### WORK REQUEST
From the line with "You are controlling" to the line with "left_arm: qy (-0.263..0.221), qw", retype every line exactly, including those two, and leave out the rest of the data below.

Stored records

■ ■ ■ ■ ■

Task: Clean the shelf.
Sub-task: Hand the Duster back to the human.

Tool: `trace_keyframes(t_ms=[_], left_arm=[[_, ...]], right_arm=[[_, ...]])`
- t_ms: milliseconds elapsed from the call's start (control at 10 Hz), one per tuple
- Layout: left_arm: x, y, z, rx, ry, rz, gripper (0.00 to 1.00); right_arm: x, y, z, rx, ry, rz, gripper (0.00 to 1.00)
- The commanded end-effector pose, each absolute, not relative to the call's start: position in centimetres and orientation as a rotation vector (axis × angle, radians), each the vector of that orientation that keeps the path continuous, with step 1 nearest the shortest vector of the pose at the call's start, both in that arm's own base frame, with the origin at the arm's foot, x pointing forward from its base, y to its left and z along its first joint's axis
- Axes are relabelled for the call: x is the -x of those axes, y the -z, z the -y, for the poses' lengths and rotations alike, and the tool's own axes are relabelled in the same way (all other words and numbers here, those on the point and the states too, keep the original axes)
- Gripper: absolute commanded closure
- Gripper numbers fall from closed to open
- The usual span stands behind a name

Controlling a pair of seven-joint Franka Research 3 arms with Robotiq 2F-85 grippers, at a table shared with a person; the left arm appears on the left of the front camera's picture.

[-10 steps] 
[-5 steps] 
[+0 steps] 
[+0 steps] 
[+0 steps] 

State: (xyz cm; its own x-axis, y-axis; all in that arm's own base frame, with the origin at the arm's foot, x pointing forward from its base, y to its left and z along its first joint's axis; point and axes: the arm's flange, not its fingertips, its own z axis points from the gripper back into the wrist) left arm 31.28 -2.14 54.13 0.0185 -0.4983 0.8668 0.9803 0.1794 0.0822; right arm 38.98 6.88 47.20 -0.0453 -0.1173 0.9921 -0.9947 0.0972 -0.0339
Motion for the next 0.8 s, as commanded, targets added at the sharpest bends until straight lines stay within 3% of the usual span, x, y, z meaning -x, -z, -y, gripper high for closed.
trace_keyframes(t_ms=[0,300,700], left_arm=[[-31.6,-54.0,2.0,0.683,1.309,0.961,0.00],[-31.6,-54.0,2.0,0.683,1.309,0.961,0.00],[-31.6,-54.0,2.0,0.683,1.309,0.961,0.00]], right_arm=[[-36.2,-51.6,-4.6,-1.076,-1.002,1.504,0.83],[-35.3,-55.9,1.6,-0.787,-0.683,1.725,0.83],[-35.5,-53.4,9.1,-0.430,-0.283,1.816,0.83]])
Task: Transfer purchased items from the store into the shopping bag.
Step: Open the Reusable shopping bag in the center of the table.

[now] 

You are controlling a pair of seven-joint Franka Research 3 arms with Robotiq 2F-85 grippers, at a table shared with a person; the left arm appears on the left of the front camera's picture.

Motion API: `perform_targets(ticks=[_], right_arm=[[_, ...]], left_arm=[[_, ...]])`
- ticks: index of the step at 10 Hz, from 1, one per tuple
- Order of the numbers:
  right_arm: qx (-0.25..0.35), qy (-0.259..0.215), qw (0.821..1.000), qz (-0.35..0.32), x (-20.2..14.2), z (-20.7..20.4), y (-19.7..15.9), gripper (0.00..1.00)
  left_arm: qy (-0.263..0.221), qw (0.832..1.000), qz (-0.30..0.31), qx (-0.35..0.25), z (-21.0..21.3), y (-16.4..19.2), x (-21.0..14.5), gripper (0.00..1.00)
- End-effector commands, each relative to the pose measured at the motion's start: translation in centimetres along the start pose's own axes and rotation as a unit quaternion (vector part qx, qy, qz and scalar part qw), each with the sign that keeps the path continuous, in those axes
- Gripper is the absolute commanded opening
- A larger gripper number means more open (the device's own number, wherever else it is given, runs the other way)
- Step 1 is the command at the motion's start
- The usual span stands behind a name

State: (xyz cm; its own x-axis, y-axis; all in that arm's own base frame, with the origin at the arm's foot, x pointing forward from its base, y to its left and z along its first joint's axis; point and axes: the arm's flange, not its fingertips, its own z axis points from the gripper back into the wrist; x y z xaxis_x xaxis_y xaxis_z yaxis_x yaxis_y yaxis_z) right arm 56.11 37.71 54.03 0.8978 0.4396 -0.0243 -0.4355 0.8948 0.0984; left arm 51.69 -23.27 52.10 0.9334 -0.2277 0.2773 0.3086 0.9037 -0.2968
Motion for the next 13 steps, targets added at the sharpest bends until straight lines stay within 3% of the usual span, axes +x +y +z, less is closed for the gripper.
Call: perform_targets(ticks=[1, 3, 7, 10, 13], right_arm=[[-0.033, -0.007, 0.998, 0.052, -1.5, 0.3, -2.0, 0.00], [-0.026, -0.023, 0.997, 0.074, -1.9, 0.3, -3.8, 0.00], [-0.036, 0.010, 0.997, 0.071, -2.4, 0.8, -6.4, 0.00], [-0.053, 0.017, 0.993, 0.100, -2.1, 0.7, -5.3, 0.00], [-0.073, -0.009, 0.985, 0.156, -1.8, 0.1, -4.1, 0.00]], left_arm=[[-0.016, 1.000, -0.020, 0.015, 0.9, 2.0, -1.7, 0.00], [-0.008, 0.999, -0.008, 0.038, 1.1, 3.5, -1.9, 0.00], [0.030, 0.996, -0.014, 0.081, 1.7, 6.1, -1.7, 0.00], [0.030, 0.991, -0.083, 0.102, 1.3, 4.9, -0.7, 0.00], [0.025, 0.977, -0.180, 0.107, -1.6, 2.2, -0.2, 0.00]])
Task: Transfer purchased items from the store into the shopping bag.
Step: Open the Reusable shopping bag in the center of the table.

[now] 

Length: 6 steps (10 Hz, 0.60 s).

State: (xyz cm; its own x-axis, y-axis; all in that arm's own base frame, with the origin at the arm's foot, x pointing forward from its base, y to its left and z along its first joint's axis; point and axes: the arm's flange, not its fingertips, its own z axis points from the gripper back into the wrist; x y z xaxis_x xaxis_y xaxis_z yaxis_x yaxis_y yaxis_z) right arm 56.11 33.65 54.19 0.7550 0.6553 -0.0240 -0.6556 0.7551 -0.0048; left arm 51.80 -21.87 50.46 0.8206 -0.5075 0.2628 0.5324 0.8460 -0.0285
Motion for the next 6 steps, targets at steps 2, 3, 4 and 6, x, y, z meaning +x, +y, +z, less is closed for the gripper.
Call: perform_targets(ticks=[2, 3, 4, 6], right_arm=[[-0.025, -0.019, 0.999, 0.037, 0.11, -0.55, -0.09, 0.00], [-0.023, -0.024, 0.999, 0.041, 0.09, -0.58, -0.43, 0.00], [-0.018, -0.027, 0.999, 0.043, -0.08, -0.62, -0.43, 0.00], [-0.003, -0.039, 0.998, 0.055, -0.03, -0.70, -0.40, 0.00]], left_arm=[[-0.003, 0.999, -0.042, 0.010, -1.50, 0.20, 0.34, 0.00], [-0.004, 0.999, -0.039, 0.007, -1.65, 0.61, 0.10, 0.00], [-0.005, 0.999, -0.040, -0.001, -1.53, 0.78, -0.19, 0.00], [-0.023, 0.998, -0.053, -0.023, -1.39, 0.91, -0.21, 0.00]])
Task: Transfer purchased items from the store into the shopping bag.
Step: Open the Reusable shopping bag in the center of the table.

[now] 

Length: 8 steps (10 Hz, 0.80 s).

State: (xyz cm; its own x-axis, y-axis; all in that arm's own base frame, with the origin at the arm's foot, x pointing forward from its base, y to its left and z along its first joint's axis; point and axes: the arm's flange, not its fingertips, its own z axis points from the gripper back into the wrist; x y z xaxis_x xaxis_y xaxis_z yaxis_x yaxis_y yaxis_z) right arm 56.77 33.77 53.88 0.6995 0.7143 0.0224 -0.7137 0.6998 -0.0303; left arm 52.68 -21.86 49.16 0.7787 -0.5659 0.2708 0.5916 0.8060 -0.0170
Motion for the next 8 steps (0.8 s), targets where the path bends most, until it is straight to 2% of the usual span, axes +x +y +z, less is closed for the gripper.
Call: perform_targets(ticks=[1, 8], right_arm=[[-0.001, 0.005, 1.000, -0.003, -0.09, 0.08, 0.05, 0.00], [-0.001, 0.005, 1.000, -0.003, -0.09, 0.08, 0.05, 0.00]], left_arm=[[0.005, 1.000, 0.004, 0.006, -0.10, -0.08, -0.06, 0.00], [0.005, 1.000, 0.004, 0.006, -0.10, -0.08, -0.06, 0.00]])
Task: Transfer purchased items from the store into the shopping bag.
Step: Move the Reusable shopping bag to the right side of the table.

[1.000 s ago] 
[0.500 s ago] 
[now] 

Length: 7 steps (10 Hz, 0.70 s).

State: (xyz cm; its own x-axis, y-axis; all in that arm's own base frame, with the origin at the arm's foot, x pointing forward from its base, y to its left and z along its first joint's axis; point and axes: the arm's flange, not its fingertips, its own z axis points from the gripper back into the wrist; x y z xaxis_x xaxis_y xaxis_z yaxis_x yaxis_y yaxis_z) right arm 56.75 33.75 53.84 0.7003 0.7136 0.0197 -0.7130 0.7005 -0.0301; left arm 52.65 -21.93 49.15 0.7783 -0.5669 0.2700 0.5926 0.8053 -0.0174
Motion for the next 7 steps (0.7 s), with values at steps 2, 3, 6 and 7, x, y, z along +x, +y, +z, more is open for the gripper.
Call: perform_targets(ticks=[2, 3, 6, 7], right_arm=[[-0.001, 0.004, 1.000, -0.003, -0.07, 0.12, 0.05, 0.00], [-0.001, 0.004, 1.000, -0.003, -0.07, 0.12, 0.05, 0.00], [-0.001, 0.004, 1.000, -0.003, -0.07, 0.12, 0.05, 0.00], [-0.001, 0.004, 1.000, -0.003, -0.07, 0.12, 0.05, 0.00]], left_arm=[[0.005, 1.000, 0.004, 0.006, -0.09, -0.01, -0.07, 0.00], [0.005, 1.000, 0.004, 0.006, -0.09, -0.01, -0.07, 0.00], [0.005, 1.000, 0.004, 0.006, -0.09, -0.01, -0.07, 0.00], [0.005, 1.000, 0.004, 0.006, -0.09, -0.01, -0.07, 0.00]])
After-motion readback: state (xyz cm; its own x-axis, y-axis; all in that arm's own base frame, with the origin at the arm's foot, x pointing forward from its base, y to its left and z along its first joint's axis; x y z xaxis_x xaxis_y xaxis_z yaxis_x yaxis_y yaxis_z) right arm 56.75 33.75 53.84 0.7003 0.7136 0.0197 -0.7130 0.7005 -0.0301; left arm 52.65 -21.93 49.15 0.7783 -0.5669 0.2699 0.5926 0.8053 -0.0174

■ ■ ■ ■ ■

### FINISHED EXERCISE
You are controlling a pair of seven-joint Franka Research 3 arms with Robotiq 2F-85 grippers, at a table shared with a person; the left arm appears on the left of the front camera's picture.

Motion API: `perform_targets(ticks=[_], right_arm=[[_, ...]], left_arm=[[_, ...]])`
- ticks: index of the step at 10 Hz, from 1, one per tuple
- Order of the numbers:
  right_arm: qx (-0.25..0.35), qy (-0.259..0.215), qw (0.821..1.000), qz (-0.35..0.32), x (-20.2..14.2), z (-20.7..20.4), y (-19.7..15.9), gripper (0.00..1.00)
  left_arm: qy (-0.263..0.221), qw (0.832..1.000), qz (-0.30..0.31), qx (-0.35..0.25), z (-21.0..21.3), y (-16.4..19.2), x (-21.0..14.5), gripper (0.00..1.00)

The answer has been written out completely.